In a worrying sign for CEE, Austria's central bank is again fretting over the region's effect on Vienna-based banks, warning that their profit has taken a large hit through write downs on their foreign subsidiaries.
Austria's banks earned a consolidated net profit of just €710m in 2011, Oesterreichische Nationalbank said according to Dow Jones, an 84.5% decrease year on year. Stagnating operating profits also contributed to the decrease, the central bank said. Net trading income decreased by 16.1% in 2011 to €1.92bn, while administration costs increased 2.4% to €16.59bn. The operating result fell 23.1% on the year to €3.11bn, the central bank said.
The country's banks are heavily involved in CEE, and dominate much of the market in some countries. Hence the anger that followed instructions from Austria's central bank late last year to the likes of Raiffeisen and Erste to set limits on cross-border funding to CEE units. The move - motivated by threats to Austria's 'AAA' sovereign rating - clearly threatened to drag on already slowing lending in the region, thereby adding a further dampener to economic growth.

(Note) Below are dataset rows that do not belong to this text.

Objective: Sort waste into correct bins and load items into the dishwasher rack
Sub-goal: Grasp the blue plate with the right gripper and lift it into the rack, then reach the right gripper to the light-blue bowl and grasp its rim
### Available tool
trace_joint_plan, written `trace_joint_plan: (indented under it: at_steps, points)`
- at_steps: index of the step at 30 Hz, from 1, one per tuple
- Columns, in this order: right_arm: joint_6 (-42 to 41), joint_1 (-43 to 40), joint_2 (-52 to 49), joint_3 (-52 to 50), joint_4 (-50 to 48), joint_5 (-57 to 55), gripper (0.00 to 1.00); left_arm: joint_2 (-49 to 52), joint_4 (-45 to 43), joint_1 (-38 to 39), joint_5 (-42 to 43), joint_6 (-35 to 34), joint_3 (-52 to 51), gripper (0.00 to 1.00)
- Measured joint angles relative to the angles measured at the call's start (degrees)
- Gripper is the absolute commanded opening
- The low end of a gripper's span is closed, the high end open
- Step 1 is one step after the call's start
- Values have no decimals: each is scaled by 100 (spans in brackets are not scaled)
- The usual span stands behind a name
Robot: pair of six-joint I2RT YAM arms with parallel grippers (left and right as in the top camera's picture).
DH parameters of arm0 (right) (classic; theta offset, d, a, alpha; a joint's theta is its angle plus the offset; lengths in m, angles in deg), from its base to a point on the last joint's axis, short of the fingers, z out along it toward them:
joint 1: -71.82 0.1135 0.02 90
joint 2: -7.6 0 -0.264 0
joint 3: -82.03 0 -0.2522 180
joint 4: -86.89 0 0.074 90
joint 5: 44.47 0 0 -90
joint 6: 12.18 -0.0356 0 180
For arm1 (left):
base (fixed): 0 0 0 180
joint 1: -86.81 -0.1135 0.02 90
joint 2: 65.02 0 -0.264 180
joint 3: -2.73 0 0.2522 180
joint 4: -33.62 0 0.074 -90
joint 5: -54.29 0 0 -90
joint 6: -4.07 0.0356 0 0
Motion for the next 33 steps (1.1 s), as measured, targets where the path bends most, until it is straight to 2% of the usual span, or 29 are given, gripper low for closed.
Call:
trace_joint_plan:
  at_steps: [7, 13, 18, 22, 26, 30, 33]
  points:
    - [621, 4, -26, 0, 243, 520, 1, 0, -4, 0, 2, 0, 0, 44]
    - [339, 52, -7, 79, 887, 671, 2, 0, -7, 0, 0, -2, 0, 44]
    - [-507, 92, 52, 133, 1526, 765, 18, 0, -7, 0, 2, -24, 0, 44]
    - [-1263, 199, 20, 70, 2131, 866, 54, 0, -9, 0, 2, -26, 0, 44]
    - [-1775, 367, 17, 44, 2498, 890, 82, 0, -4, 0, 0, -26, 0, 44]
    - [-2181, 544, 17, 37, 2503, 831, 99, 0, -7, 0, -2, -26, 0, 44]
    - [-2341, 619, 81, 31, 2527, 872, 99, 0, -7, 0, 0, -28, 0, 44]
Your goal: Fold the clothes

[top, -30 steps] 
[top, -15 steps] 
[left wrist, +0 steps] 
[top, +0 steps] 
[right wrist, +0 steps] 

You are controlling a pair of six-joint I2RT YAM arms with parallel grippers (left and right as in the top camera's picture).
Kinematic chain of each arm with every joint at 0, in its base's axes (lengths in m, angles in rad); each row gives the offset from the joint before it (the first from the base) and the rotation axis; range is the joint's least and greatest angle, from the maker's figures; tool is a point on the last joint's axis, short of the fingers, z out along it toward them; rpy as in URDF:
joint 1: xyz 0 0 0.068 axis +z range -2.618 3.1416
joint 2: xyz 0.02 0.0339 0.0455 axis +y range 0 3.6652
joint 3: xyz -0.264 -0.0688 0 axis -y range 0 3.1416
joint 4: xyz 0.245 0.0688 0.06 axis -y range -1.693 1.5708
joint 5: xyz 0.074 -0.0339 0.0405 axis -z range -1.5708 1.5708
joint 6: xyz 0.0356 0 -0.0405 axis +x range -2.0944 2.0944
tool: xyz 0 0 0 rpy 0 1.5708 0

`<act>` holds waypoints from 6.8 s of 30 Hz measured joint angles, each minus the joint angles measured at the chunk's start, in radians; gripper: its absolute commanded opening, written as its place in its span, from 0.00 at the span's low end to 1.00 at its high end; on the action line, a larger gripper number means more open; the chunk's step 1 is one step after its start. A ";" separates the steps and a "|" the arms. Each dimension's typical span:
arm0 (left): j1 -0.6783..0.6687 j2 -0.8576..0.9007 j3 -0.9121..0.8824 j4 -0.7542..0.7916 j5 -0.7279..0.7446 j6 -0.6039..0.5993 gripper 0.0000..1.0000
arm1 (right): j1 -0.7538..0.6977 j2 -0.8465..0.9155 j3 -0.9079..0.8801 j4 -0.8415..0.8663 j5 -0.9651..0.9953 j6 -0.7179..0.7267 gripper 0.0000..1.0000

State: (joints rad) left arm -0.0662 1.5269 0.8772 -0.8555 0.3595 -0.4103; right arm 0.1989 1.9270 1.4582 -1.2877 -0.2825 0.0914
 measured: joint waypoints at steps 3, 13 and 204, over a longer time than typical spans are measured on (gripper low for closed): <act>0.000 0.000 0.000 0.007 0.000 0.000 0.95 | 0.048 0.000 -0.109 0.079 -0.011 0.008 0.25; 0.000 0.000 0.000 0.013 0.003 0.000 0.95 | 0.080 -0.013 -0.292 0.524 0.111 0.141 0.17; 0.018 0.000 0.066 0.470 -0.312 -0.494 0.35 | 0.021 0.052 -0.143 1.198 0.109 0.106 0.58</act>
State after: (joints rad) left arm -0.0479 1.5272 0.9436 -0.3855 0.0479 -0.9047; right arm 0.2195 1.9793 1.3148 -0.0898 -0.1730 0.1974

Although one Raiffeisen board member told bne in January that the limits were not being enforced, the region could do without further pressure on foreign owned banks. CEE countries are clearly concerned; POland, for instance, has been extremely strong in insisting parent banks - which are facing an urgent need for capital to meet new capital adequacy ratios set by the EU - refrain from syphoning cash from their local units.
However, whilst the Polish sector joins Czech and Slovak peers in exhibiting remarkable stability, the banks are struggling in other markets. Oesterreichische Nationalbank points out that positive business in some countries have helped soften the blow of huge losses in the likes of Hungary and Romania.